The Church’s maleness and misogyny became inseparable from its structure. The conceptual underpinnings of clericalism can be laid out simply: Women were subservient to men. Laypeople were subservient to priests, who were defined as having been made “ontologically” superior by the sacrament of holy orders. Removed by celibacy from competing bonds of family and obligation, priests were slotted into a clerical hierarchy that replicated the medieval feudal order. When I became a priest, I placed my hands between the hands of the bishop ordaining me—a feudal gesture derived from the homage of a vassal to his lord. In my case, the bishop was Terence Cooke, the archbishop of New York. Following this rubric of the sacrament, I gave my loyalty to him, not to a set of principles or ideals, or even to the Church. Should we be surprised that men invited to think of themselves on such a scale of power—even as an alter Christus, “another Christ”—might get lost in a wilderness of self-centeredness? Or that they might find it hard to break from the feudal order that provides community and preferment, not to mention an elevated status the unordained will never enjoy? Or that Church law provides for the excommunication of any woman who attempts to say the Mass, but mandates no such penalty for a pedophile priest? Clericalism is self-fulfilling and self-sustaining. It thrives on secrecy, and it looks after itself. [...]
Events in subsequent months only magnified the scale of the Church’s failure. With maddening equilibrium, Pope Francis acknowledged, in response to a reporter’s question early this year, that the rape of nuns by priests and bishops remains a mostly unaddressed Catholic problem. In Africa, once AIDS became common, priests began coercing nuns into becoming sexual servants, because, as virgins, they would likely not carry the HIV virus. It was reportedly common for such priests to sponsor abortions when the nuns became pregnant. “It’s true,” Francis said calmly. “There are priests and bishops who have done that.” Nuns have come forward in India to charge priests with rape. In April, a bishop was charged with the rape and illegal confinement of a nun, whom he allegedly assaulted regularly over two years, in the southern state of Kerala. (The bishop has denied the charges.) The nun said she reported the bishop to the police only after appealing to Church authorities repeatedly—and being ignored. [...]

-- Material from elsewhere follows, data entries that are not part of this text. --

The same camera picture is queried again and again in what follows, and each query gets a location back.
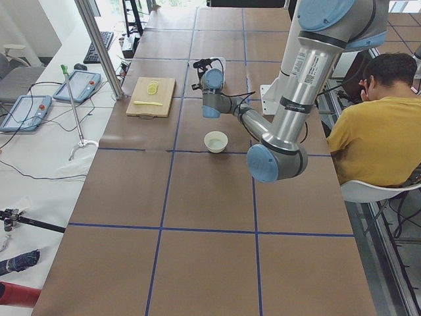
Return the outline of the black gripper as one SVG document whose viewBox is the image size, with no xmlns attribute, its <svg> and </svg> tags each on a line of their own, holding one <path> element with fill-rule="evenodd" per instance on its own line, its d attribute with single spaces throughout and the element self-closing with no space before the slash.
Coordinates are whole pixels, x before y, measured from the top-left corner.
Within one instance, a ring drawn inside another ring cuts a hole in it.
<svg viewBox="0 0 421 316">
<path fill-rule="evenodd" d="M 192 90 L 200 90 L 201 86 L 208 86 L 205 73 L 210 69 L 210 59 L 200 59 L 194 62 L 193 67 L 197 71 L 198 82 L 191 86 Z"/>
</svg>

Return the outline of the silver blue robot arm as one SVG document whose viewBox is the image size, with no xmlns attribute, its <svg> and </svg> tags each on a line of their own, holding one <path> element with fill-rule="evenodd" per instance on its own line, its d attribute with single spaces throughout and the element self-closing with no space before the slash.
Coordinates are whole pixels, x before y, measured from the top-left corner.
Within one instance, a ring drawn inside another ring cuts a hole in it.
<svg viewBox="0 0 421 316">
<path fill-rule="evenodd" d="M 272 122 L 248 106 L 241 96 L 222 93 L 222 70 L 210 59 L 194 63 L 201 90 L 205 118 L 231 114 L 258 140 L 247 152 L 247 166 L 254 179 L 275 182 L 294 178 L 306 168 L 307 152 L 299 135 L 325 86 L 339 55 L 381 45 L 386 38 L 388 1 L 298 1 L 289 38 L 297 49 L 286 49 L 292 63 L 285 79 L 273 86 L 280 92 Z"/>
</svg>

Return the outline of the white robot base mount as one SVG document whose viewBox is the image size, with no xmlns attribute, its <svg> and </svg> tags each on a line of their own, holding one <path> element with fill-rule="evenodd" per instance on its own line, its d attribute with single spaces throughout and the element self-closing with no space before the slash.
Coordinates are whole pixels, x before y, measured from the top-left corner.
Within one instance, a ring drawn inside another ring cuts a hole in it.
<svg viewBox="0 0 421 316">
<path fill-rule="evenodd" d="M 260 100 L 264 115 L 275 115 L 279 106 L 278 89 L 275 84 L 260 85 Z"/>
</svg>

Pope Francis expresses “shame and sorrow” over the sexual abuse of children by priests, yet he instinctively defends perpetrators against their accusers. He has called clericalism “a perversion of the Church.” But what does he actually mean by that? He denounces the clerical culture in which abuse has found its niche but does nothing to dismantle it. In his responses, he embodies that culture. I was never surprised when his papal predecessors behaved this way—when, for instance, Cardinal Ratzinger, before becoming Pope Benedict XVI, prohibited bishops from referring cases of predator priests to civil authorities, binding them under what he called the “pontifical secret.” Even now, as a supposedly sidelined pope emeritus, Ratzinger is still defending the old order. In April he published, in a Bavarian periodical, a diatribe that was extraordinary as much for its vanity as for its ignorance. Benedict blamed sex abuse by priests on the moral laxity of the 1960s, the godlessness of contemporary culture, the existence of homosexual cliques in seminaries—and the way his own writings have been ignored. His complaint offered a barely veiled rebuttal to the pontificate of his successor, and is sure to reenergize the present pope’s right-wing critics. But alas, the pope emeritus and his allies may not have real cause for worry. That an otherwise revolutionary pope like Francis demonstrates personally the indestructibility of clericalism is the revelation. [...]
The model of potential transformation for this or any pope remains the radical post-Holocaust revision of Catholic teachings about Jews—the high point of Vatican II. The formal renunciation of the “Christ killer” slander by a solemn Church council, together with the affirmation of the integrity of Judaism, reaches far more deeply into Catholic doctrine and tradition than anything having to do with the overthrow of clericalism, whether that involves women’s ordination, married priests, or other questions of sexuality. The recasting of the Church’s relationship with the Jewish people, as I see it, was the single largest revision of Christian theology ever accomplished. The habit of Catholic (or Christian) anti-Judaism is not fully broken, but its theological justification has been expunged. Under the assertive leadership of a pope, profound change can occur, and it can occur quickly. This is what must happen now.